Aim of the exercise: Only the lines below between the ones containing "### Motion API" and "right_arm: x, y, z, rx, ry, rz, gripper", inclusive, are to be reproduced, each exactly as it stands.

Data excerpts:
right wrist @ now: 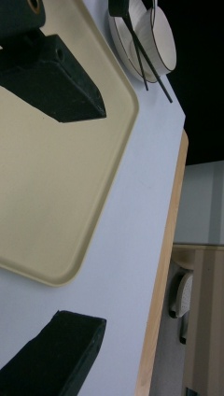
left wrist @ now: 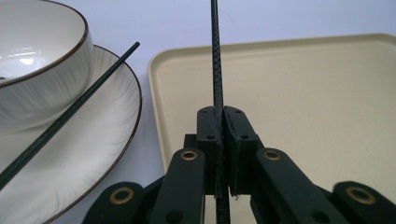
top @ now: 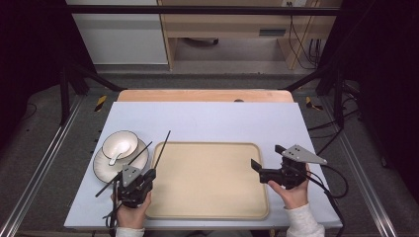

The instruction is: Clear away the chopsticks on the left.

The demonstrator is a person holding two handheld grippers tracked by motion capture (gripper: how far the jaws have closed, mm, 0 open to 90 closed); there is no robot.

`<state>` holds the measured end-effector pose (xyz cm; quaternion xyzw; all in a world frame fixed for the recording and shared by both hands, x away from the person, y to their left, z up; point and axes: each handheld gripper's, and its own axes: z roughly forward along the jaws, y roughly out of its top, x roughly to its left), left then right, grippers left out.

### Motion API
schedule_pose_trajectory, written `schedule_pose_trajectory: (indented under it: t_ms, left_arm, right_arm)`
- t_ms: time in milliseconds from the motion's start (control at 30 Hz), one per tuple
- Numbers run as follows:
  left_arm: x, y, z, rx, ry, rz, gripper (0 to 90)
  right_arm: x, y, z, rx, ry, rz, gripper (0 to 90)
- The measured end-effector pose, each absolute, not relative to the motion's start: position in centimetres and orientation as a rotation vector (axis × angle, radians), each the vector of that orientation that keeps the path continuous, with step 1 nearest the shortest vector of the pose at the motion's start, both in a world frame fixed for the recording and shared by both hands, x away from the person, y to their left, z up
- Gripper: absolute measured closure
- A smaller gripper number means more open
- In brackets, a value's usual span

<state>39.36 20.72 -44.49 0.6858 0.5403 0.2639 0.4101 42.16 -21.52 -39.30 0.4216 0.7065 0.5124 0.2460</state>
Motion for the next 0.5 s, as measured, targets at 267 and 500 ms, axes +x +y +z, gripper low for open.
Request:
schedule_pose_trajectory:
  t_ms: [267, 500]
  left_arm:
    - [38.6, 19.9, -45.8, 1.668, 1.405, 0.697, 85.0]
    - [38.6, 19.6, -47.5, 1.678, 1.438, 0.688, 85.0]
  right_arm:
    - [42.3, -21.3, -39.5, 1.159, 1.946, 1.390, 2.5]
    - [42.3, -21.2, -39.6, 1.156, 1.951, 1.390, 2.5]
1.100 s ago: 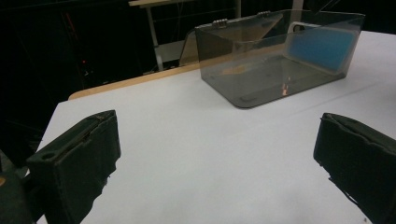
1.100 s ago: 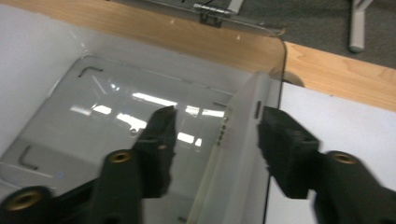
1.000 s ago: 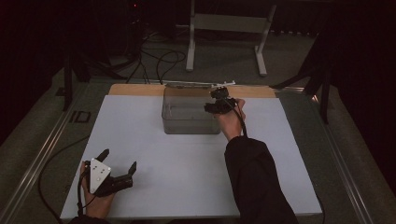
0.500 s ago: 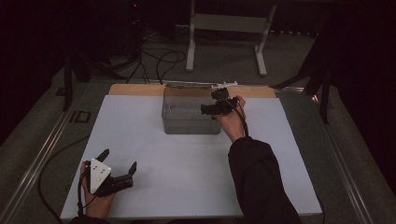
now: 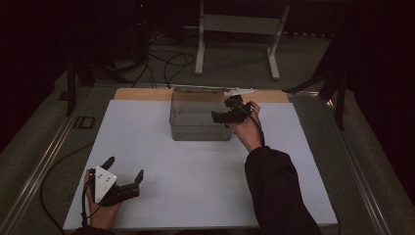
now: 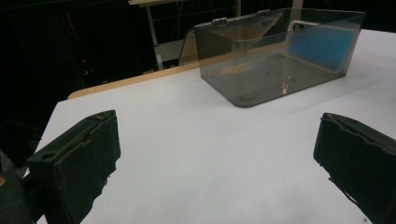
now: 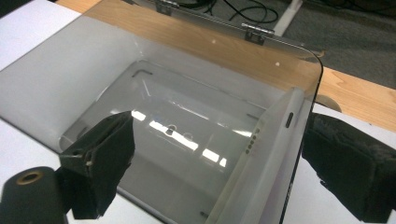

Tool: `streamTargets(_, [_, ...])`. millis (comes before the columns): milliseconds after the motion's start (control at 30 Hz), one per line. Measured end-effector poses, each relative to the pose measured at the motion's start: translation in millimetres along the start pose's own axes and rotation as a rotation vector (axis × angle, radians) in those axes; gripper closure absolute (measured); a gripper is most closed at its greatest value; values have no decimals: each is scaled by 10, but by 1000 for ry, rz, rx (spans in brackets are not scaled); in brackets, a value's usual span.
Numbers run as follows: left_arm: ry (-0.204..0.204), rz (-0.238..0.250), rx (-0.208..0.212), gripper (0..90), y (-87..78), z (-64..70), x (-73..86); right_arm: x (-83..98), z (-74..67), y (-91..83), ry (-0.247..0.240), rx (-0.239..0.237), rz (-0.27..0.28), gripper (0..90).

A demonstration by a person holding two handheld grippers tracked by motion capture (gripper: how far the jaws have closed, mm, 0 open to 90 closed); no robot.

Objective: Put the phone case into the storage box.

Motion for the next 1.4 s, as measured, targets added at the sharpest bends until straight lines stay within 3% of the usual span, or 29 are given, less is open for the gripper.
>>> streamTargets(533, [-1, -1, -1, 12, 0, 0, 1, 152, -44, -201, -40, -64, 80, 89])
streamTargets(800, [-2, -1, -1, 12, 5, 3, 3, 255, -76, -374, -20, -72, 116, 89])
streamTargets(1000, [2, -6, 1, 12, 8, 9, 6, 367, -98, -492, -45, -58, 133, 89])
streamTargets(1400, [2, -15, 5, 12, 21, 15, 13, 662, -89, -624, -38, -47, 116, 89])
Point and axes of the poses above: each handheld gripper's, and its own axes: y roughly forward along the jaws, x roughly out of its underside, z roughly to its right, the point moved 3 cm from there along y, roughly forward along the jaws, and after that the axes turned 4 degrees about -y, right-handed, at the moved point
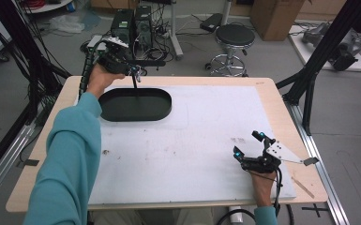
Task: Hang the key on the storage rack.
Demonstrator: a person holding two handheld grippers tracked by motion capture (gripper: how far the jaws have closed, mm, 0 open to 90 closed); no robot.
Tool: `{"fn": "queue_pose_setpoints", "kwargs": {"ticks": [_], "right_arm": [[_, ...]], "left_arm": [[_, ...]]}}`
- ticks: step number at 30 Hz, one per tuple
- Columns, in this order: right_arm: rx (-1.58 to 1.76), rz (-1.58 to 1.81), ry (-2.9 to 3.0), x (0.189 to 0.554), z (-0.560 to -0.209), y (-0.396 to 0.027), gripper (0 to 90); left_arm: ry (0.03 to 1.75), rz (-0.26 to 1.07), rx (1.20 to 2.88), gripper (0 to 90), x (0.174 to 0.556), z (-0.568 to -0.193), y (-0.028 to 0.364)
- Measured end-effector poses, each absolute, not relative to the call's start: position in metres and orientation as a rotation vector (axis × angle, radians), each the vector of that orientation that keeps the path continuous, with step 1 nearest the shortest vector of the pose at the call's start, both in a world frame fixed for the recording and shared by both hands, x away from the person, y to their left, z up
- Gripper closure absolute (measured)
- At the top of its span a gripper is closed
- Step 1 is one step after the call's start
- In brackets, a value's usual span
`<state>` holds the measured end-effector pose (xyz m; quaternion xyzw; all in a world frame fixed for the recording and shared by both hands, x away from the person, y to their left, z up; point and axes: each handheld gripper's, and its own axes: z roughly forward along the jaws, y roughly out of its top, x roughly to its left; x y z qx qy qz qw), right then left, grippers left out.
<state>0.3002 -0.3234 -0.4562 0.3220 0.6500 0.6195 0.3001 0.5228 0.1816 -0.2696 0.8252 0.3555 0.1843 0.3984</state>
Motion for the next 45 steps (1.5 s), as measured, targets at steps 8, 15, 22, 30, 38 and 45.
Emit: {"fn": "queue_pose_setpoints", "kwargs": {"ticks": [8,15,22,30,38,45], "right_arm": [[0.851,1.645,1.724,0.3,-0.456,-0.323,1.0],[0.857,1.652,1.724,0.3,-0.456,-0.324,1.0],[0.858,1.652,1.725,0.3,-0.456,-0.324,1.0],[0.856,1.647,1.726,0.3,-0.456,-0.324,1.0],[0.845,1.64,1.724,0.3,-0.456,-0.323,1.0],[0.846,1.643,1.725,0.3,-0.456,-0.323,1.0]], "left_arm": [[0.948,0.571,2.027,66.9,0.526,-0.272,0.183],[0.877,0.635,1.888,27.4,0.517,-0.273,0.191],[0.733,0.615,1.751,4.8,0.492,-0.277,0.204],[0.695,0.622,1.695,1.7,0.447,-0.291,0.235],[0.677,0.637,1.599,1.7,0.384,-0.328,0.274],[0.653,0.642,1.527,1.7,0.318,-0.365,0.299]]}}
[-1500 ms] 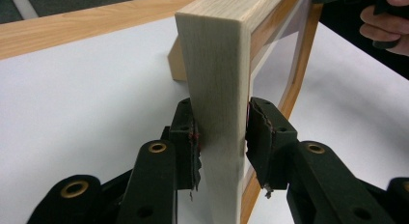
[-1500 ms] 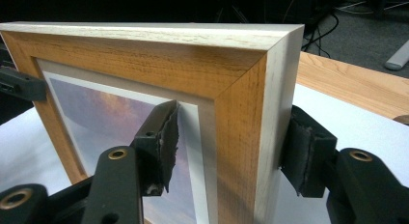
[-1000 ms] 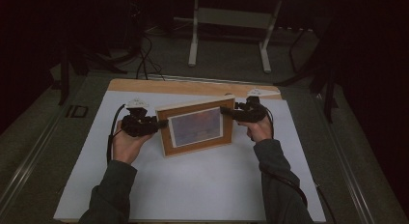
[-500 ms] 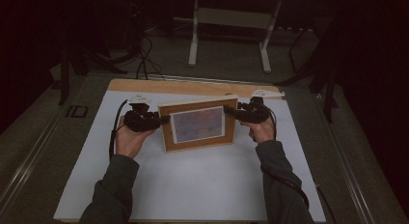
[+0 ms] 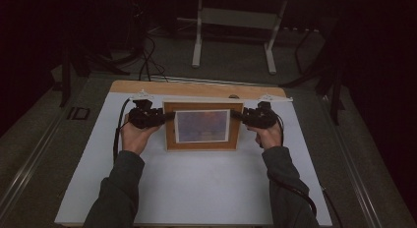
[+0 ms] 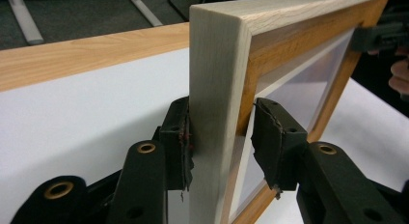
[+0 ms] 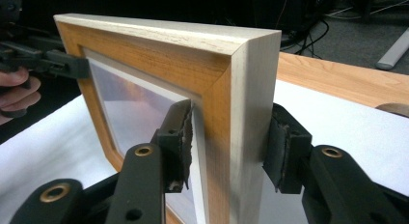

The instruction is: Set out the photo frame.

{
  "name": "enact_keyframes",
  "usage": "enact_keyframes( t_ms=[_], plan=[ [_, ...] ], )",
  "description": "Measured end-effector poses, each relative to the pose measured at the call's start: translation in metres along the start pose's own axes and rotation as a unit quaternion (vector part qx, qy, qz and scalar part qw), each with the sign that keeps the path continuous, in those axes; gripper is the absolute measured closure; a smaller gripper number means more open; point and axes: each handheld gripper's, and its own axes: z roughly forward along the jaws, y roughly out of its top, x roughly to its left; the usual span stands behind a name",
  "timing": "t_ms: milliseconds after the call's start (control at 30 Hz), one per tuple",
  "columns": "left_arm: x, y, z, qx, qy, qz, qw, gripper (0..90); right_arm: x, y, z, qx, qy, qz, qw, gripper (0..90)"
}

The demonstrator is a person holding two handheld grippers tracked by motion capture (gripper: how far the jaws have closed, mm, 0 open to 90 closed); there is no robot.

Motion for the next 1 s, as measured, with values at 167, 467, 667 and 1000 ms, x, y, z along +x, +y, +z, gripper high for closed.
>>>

Task solution:
### Motion API
schedule_pose_trajectory, written `schedule_pose_trajectory: (indented under it: t_ms, left_arm, right_arm)`
- t_ms: time in milliseconds from the motion's start (control at 30 Hz), one per tuple
- Numbers run as follows:
  left_arm: x, y, z, rx, ry, rz, gripper (0 to 90)
  right_arm: x, y, z, rx, ry, rz, gripper (0 to 90)

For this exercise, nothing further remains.